Le Soleil, 3 mai 2024
Par Yvan Cliche, fellow et spécialiste en énergie au Centre d’études et de recherches internationales de l’Université de Montréal (CÉRIUM)
POINT DE VUE / Le secteur du pétrole en Alberta vit un moment historique avec l’ouverture du nouveau tronçon du pipeline Trans Mountain entre cette province et la Colombie-Britannique.
Ce pipeline vient tripler la capacité d’exportation de pétrole de l’Alberta vers les marchés mondiaux, notamment en Asie. Depuis les années 1950, le tronçon initial permettait le transport de quelque 300 000 barils par jour. Avec le nouveau tronçon, inauguré le 1er mai, cette capacité augmente à presque 900 000 barils par jour.
Trans Mountain permet donc de désenclaver l’accès à cette ressource phare de l’Alberta dont le drame est de ne pas pouvoir profiter sur son territoire d’un port de mer pour envoyer son pétrole et son gaz à des clients étrangers.
Cet ajout de capacité de production pourrait être bénéfique pour les cours du pétrole, devant la volonté de l’OPEP+ de limiter sa production pour maintenir les prix à un niveau élevé.
De plus, le pipeline aidera les entreprises pétrolières albertaines à obtenir de meilleurs prix pour leurs produits. Presque toutes les exportations de pétrole de la province vont aux États-Unis, à prix réduit étant donné l’absence d’accès maritime pour la circulation de son pétrole. Les acheteurs américains le savent, et profitent, depuis nombre d’années, d’un rabais sur le cours du pétrole albertain.
Ces cours plus élevés devraient représenter de meilleures recettes fiscales pour l’économie canadienne, potentiellement de plus 50 milliards d’ici les 20 prochaines années, disent certains analystes.
Un projet éminemment controversé
La construction de ce projet n’a pas été un long fleuve tranquille. Il s’agit pourtant d’une infrastructure assez simple en matière d’ingénierie : un tuyau à enfouir, mais sur plus de 1100 kilomètres.
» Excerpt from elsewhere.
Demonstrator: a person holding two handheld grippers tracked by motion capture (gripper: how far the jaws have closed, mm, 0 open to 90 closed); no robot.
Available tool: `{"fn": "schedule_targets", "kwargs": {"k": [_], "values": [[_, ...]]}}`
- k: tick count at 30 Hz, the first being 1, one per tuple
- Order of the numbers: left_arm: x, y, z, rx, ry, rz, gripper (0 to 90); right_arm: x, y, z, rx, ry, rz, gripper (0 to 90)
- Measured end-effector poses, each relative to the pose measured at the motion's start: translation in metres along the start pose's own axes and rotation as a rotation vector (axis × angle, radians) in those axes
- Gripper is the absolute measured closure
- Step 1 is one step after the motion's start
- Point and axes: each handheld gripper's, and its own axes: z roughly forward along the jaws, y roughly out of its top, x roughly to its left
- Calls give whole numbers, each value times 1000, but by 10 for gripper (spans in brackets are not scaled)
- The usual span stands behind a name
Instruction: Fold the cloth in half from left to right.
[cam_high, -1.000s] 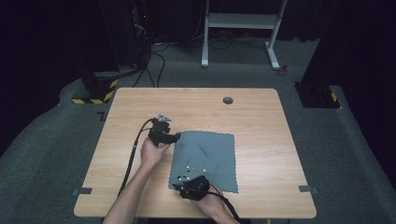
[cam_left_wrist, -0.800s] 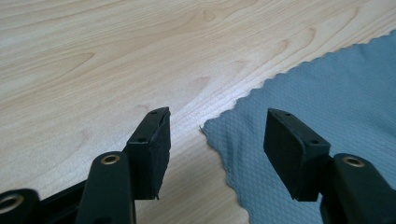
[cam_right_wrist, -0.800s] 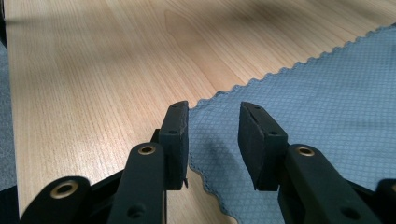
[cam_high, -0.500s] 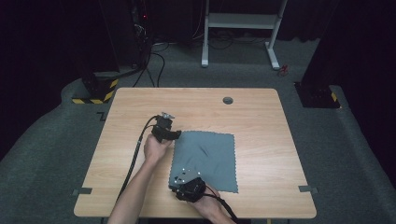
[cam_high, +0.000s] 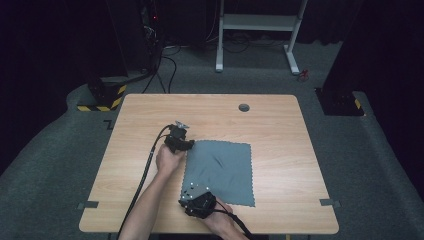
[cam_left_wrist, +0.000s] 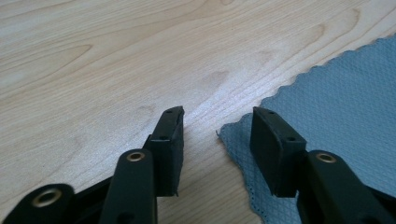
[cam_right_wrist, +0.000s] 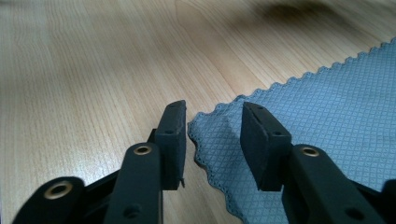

Il aura connu presque toutes les difficultés possibles et inimaginables : respect obligatoire de centaines de règlements gouvernementaux, controverses écologiques, manifestations, contestations civiles et autochtones, avec à la clé des arrestations policières, poursuites judiciaires, disputes politiques amenant une guerre commerciale entre l’Alberta et la Colombie-Britannique et de longs délais dus notamment à la COVID-19 et à des catastrophes naturelles, comme des feux de forêt et des inondations.
Sans compter les Accords de Paris de 2015 qui ont jeté un doute sur les projets d’expansion de ce pétrole responsable du dérèglement du climat.
Tout cela a contribué à une explosion stratosphérique des coûts. En 2012, le coût du projet avait été initialement estimé à cinq milliards de dollars. Douze ans plus tard, la facture finale s’élève à 34 milliards.
Ces embûches ont amené le gouvernement fédéral à prendre possession du pipeline en 2018 ; le tuyau passe en majorité en territoire autochtone. L’opérateur initial, la société américaine Kinder Morgan, avait perdu tout espoir de compléter le pipeline devant les nombreuses conditions imposées à sa réalisation.
Le projet sera-t-il rentable ? Chose certaine, il devrait pouvoir fonctionner à bonne capacité, étant donné l’appétit des firmes albertaines à pouvoir obtenir un meilleur accès au marché mondial.
Mais sa rentabilité dépendra surtout des prix futurs du pétrole et de la demande mondiale pour l’or noir dans un contexte de transition énergétique, et particulièrement sur le continent asiatique en pleine croissance.